Internet of things in Brazil: Economic potential and legal implications

By Moeller IP Advisors

The concept of the Internet of Things (IoT) is becoming increasingly popular and expert are talking about a “fourth industrial revolution” when referring to the potentials that IoT technologies have to offer.

In simple terms, the Internet of Things consists of a network of physical devices which are connected to the internet or are using wireless technologies between each other. Heart monitoring implants, wearable gears that collect our sleep patterns, webcams that can be activated and monitored through a phone app, or even coffee makers that allow you to schedule brews with a click of the mouse are just ubiquitous and everyday examples of the IoT.

The potential of this technology is enormous for industrial and agricultural purposes as well, like smart supply chain management, smart buildings, smart cities, soil and livestock monitoring and pest control, just to name a few.

The IoT market in Brazil

The analyst firm Gartner predicted that by 2020 there will be over 26 billion connected devices in the world. Report from Goldman Sachs and Cisco seem to confirm this forecast – estimating around 20 billion of connected devices in 2020, going up to 100 billion by 2050.

McKinsey estimates that the global IoT market, considering also the indirect gains, could have an impact of $3.9 trillion to $11.1 trillion a year by 2025. For McKinsey, 38% of the value generated by IoT could be captured by emerging markets. Brazil could become one of the major players in the new industry: according to a research by Frost and Sullivan, Brazilian Industrial IoT market revenue will increase from $1.35 billion in 2016 to $3.29 billion by 2021, growing an average of 19.6% per year.

Cisco predicted that Brazilian IoT market value could reach $352 billion by 2022 – together with the indirect gains: $70 billion would come from the public sector and $282 billion from the private sector.

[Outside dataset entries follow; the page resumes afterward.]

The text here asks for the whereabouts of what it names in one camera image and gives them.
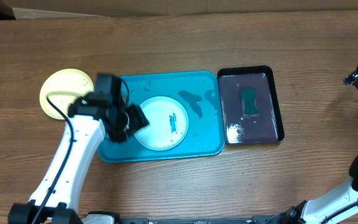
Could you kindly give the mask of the light blue plate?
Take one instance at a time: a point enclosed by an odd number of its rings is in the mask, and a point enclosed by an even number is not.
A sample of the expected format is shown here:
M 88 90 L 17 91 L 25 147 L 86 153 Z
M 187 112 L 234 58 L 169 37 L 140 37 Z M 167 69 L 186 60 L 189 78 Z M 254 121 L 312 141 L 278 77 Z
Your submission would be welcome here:
M 177 100 L 167 96 L 156 96 L 140 105 L 149 125 L 135 133 L 135 138 L 144 147 L 154 151 L 166 151 L 184 140 L 189 117 Z

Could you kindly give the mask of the yellow-rimmed plate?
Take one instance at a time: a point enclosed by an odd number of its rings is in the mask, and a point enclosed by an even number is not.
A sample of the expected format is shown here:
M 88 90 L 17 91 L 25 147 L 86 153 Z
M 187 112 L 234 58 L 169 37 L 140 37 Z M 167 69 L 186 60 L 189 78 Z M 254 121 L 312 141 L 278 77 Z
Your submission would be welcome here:
M 66 68 L 49 76 L 40 89 L 39 101 L 42 110 L 49 117 L 63 119 L 47 101 L 47 98 L 65 115 L 68 107 L 78 97 L 94 91 L 90 77 L 81 70 Z

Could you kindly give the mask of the green scrubbing sponge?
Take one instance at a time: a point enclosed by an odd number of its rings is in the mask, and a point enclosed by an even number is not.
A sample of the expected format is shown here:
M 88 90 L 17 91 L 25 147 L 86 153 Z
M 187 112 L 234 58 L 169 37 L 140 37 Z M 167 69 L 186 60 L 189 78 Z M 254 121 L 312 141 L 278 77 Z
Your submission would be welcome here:
M 256 107 L 255 101 L 257 98 L 257 90 L 254 88 L 246 88 L 240 92 L 242 102 L 244 104 L 244 115 L 253 116 L 259 114 L 259 110 Z

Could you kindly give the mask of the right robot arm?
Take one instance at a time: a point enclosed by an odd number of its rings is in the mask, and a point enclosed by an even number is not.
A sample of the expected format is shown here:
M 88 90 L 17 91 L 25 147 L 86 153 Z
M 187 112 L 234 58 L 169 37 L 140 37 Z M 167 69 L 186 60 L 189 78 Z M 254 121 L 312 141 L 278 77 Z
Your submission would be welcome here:
M 358 89 L 358 66 L 344 79 Z M 358 155 L 349 168 L 349 178 L 320 198 L 301 202 L 285 213 L 274 215 L 265 223 L 340 223 L 358 214 Z

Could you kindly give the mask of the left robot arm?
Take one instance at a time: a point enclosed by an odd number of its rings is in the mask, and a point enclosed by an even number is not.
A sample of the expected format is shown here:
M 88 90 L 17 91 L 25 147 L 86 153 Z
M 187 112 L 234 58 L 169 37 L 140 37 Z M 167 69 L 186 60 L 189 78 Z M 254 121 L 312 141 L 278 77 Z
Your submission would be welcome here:
M 78 97 L 63 113 L 65 132 L 43 181 L 26 204 L 15 203 L 8 223 L 117 223 L 119 215 L 90 212 L 78 215 L 80 193 L 91 161 L 105 137 L 123 143 L 149 125 L 140 106 L 122 95 L 127 83 L 100 73 L 94 91 Z

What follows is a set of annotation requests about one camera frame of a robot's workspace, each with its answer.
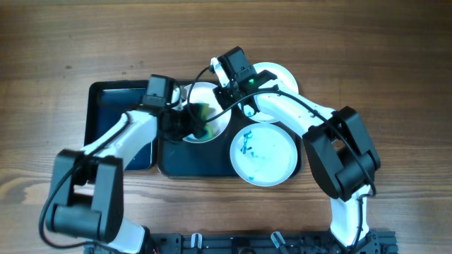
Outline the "green yellow sponge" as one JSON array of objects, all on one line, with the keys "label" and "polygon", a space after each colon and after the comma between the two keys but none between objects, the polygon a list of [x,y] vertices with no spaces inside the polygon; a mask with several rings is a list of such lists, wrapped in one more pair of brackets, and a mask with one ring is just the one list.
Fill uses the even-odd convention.
[{"label": "green yellow sponge", "polygon": [[189,105],[191,110],[191,118],[194,121],[194,137],[200,141],[207,141],[213,138],[215,131],[213,127],[207,123],[209,114],[213,112],[207,103],[193,103]]}]

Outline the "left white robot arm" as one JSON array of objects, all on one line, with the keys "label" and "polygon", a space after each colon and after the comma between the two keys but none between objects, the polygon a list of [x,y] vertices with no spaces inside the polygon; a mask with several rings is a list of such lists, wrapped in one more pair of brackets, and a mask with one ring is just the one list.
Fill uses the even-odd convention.
[{"label": "left white robot arm", "polygon": [[46,245],[84,247],[88,253],[158,253],[149,228],[124,216],[124,169],[156,137],[178,141],[195,131],[184,118],[189,109],[181,98],[177,80],[153,74],[140,102],[105,134],[56,156],[38,222]]}]

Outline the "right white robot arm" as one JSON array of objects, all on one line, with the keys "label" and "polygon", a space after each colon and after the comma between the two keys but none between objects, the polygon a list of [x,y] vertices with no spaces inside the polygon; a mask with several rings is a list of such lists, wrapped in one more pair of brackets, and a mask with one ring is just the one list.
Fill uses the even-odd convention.
[{"label": "right white robot arm", "polygon": [[376,195],[381,160],[360,115],[351,107],[323,107],[292,90],[291,75],[256,70],[242,48],[213,57],[214,90],[223,110],[238,106],[257,122],[279,121],[302,138],[314,180],[331,198],[330,230],[350,253],[368,234],[367,199]]}]

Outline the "large dark tray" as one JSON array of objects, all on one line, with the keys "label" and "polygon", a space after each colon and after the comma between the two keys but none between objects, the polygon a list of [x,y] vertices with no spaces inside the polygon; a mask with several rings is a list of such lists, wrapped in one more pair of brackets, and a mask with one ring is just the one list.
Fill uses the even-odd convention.
[{"label": "large dark tray", "polygon": [[254,121],[238,109],[230,113],[232,118],[226,129],[212,141],[171,143],[156,138],[152,144],[153,159],[160,173],[171,179],[237,178],[230,161],[230,145],[236,134]]}]

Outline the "small dark blue tray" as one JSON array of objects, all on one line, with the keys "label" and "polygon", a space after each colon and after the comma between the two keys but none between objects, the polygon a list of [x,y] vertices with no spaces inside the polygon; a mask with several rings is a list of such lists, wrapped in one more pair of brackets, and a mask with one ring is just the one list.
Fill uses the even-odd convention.
[{"label": "small dark blue tray", "polygon": [[141,101],[147,86],[147,80],[93,83],[88,92],[84,144],[94,142],[113,127],[124,111]]}]

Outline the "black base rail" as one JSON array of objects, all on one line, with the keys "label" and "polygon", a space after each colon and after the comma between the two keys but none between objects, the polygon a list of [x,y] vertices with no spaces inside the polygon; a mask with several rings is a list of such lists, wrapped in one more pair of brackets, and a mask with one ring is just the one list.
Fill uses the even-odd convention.
[{"label": "black base rail", "polygon": [[[397,254],[399,251],[393,231],[371,230],[358,243],[358,254]],[[340,245],[329,231],[312,231],[301,234],[242,234],[242,235],[192,235],[151,234],[150,243],[139,253],[209,254],[209,253],[351,253]]]}]

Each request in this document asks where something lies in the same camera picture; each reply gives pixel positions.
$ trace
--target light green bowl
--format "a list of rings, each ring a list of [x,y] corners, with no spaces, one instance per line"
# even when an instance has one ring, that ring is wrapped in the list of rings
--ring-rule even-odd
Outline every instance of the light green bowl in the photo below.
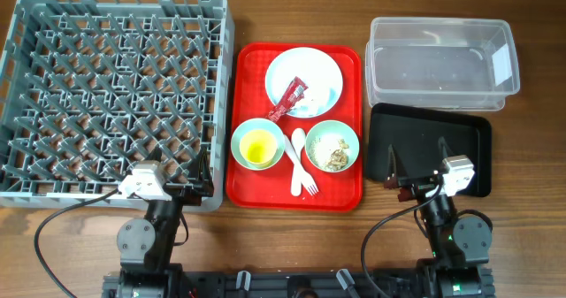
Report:
[[[271,134],[273,134],[273,136],[275,136],[275,140],[277,141],[277,150],[275,151],[275,157],[273,157],[272,162],[264,168],[255,167],[252,163],[248,162],[240,153],[241,138],[244,136],[244,134],[257,129],[269,131]],[[270,120],[266,118],[253,118],[244,121],[233,132],[232,141],[230,142],[230,150],[232,151],[233,158],[235,158],[236,161],[246,169],[253,171],[266,170],[274,166],[281,159],[281,157],[283,157],[283,153],[285,153],[285,136],[283,135],[281,129]]]
[[[321,140],[344,139],[347,145],[349,145],[349,148],[344,150],[344,152],[346,152],[346,155],[348,156],[348,163],[346,164],[346,166],[338,171],[327,171],[318,167],[318,165],[313,161],[314,157],[310,155],[310,145],[317,138],[320,138]],[[354,130],[352,130],[352,128],[345,123],[336,120],[327,120],[317,123],[310,129],[309,133],[307,134],[307,140],[305,142],[304,148],[307,152],[309,161],[319,170],[329,173],[336,173],[348,169],[356,161],[357,155],[360,153],[360,141],[358,140]]]

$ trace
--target white plate
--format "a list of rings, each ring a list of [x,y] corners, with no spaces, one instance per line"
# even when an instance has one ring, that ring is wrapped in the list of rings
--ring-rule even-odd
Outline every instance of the white plate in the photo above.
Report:
[[[297,118],[313,118],[329,111],[342,93],[342,72],[326,53],[307,47],[287,50],[277,56],[265,74],[265,92],[277,104],[294,77],[309,87],[288,113]]]

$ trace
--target red wrapper
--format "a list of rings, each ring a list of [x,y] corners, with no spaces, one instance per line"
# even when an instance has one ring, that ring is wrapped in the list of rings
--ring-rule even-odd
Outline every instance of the red wrapper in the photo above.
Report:
[[[290,111],[294,104],[304,98],[304,91],[309,87],[299,77],[294,77],[293,81],[285,90],[285,94],[279,100],[279,103],[273,107],[267,114],[267,118],[273,122],[277,122],[281,116]]]

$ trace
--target bowl with food scraps
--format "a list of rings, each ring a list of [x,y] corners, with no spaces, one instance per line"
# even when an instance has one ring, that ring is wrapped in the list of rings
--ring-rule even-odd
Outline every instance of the bowl with food scraps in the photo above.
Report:
[[[281,129],[265,118],[244,121],[232,134],[230,150],[243,167],[260,171],[274,166],[285,152]]]
[[[327,120],[317,123],[307,134],[305,151],[309,161],[324,172],[348,169],[360,152],[360,141],[351,127]]]

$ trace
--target white spoon
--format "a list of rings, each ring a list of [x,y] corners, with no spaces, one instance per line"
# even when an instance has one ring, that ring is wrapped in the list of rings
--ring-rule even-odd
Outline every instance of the white spoon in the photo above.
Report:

The Brazilian Bank for Economic and Social Development (BNDES) announced last year that around $153 million will be made available for funding IoT projects. Shortly after, the BNDES, together with the  Ministry of Science, Technology, Innovation and Communication (MCTIC) and the Ministry of Planning, Budget and Management (MP) launched the national strategy “Internet of Things: An action plan for Brazil” detailing the policies for the deployment of the Internet of Things technologies in the country from 2018 to 2022.

Legal Implications of the IoT technologies in Brazil

The legal consequences of the IoT are as pervasive and unpredictable as the technology itself and are likely to be particularly relevant when it comes to intellectual property protection. Indeed, in order to successfully operate with other systems, the IoT devices will have to be able to work together: and given the complexity of a single device, the potential for infringing third parties patents is high. For instance, a factory monitoring control system that collects data from interconnected devices to improve industrial performance relies on a series of sensors developed by different companies. How to integrate third-party technology without infringing their utility patent?

Moreover, most of the IoT devices produce data – that is then recorded and analyzed. In particularly complex systems, where a device manufactured by a company connects to a device deployed by another company, it becomes unclear who owns that data. For example, who owns the data generated by a sensor implanted into a patient’s heart – that connects to a software which collects and elaborates that data, so that the patient’s doctor can read it and evaluate it? It’s not clear – and the law has not defined it yet – if the data belongs to the patient, or to the producer of the sensor or rather to the clinic that stores the data in its IT system.

In the coming years, Brazil will have the challenging task of encouraging investments in the IoT sector, while establishing an effective regulation, especially when it comes to protecting the Intellectual Property of all parties involved.